• _Exercise brief_
All lines in the material containing the word "Provide" need to be copied.
=== Section Start ===
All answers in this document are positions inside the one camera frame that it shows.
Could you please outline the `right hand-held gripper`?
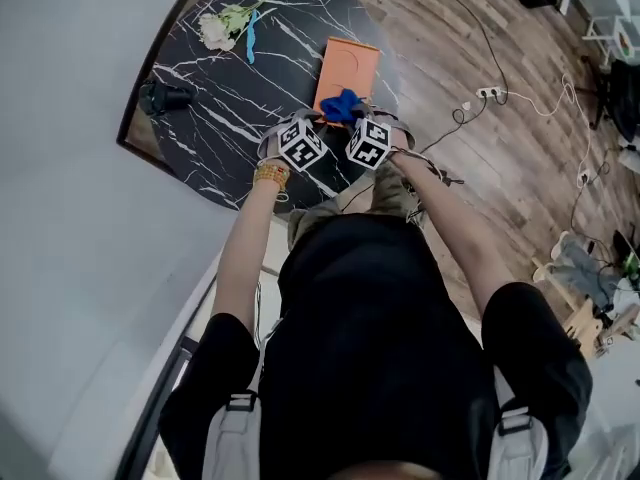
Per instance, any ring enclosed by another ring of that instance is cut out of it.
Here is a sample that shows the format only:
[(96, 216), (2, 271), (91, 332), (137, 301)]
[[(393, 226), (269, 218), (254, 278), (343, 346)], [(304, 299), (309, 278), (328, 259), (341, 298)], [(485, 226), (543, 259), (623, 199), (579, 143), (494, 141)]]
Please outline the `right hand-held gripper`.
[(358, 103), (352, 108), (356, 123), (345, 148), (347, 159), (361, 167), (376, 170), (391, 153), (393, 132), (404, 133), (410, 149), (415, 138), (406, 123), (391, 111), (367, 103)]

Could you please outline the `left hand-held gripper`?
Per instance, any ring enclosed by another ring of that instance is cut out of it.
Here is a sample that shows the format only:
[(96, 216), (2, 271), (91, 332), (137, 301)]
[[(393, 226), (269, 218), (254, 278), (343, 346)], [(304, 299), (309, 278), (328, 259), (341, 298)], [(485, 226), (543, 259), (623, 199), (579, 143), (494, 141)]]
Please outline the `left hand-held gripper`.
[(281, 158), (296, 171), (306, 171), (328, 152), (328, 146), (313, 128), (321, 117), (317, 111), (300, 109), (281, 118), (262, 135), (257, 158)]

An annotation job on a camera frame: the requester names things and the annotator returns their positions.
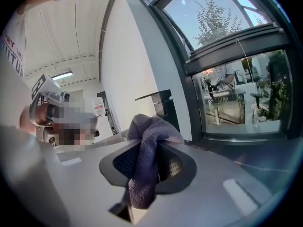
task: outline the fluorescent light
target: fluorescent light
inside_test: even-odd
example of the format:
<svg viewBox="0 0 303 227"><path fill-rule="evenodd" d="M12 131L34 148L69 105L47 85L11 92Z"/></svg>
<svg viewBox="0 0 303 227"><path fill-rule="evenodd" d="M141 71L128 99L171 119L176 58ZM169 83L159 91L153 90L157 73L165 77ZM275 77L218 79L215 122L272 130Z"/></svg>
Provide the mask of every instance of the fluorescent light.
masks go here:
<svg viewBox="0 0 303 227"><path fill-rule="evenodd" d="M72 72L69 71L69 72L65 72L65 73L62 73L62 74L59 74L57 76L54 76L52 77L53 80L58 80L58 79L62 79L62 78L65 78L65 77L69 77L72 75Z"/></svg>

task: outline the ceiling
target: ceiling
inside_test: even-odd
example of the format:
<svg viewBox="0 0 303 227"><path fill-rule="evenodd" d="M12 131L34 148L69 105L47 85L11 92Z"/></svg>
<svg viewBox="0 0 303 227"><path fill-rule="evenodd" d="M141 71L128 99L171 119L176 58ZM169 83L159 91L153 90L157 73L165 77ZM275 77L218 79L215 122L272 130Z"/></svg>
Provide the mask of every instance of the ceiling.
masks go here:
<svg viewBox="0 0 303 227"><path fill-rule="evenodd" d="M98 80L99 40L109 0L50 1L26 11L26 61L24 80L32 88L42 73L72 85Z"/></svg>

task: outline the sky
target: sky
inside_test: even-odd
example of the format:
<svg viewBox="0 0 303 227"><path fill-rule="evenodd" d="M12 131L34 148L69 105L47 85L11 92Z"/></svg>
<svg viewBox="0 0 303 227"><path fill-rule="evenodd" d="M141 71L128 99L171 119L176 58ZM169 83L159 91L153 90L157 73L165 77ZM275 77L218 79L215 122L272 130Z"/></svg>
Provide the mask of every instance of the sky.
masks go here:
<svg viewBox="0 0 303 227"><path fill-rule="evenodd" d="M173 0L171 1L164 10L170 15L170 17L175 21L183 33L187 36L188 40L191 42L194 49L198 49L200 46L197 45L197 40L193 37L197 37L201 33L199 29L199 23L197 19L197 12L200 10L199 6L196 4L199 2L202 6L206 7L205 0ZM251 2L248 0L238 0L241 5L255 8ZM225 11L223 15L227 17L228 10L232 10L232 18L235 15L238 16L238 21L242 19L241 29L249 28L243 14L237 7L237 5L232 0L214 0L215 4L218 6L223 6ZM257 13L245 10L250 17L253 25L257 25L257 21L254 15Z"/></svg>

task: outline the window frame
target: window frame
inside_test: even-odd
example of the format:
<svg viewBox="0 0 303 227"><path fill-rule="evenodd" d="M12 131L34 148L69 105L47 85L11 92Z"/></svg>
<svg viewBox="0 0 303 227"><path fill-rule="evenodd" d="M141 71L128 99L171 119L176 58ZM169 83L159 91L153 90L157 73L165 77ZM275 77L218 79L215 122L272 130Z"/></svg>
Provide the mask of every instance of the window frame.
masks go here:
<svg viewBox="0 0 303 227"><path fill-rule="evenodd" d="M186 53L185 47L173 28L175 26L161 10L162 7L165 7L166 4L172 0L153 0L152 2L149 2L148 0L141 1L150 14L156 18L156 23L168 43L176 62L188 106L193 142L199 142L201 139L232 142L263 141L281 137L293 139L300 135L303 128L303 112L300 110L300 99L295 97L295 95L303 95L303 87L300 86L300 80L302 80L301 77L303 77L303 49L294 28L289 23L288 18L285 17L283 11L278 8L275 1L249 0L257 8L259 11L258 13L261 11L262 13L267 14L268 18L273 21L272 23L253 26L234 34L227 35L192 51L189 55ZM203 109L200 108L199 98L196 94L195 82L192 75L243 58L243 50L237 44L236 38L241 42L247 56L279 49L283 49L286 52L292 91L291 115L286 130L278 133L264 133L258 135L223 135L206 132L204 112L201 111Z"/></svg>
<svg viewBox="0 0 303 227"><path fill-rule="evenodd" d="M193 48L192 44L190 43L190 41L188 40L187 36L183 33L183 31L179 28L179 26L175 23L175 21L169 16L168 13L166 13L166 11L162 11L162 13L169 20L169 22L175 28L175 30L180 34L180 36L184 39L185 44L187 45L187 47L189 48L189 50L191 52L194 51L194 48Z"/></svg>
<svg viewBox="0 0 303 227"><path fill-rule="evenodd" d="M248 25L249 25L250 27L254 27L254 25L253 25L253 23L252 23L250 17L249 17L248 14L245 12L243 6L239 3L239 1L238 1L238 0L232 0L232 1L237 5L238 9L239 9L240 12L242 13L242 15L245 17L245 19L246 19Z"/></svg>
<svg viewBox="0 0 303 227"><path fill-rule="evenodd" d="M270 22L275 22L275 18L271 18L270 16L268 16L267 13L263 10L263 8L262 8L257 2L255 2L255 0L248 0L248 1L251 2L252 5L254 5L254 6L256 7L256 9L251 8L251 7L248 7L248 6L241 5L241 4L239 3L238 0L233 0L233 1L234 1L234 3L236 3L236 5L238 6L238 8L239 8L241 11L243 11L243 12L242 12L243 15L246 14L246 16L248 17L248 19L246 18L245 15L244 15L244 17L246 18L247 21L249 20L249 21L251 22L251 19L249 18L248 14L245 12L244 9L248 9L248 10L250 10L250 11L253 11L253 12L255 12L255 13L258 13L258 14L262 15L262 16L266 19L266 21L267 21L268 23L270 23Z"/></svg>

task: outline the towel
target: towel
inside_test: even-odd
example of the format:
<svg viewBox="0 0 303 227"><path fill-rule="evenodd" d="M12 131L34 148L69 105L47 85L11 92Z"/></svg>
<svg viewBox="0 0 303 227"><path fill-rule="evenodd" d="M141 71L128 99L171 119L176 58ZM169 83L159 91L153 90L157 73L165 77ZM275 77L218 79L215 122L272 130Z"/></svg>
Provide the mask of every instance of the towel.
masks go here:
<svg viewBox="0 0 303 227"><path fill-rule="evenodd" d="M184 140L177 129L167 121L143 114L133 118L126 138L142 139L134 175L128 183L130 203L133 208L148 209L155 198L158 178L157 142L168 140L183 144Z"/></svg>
=== Section End ===
• _Exercise output_
Provide the mask of every instance of the fluorescent light.
Provide the mask of every instance of the ceiling.
Provide the mask of every instance of the sky.
Provide the mask of every instance of the window frame.
Provide the mask of every instance of the towel.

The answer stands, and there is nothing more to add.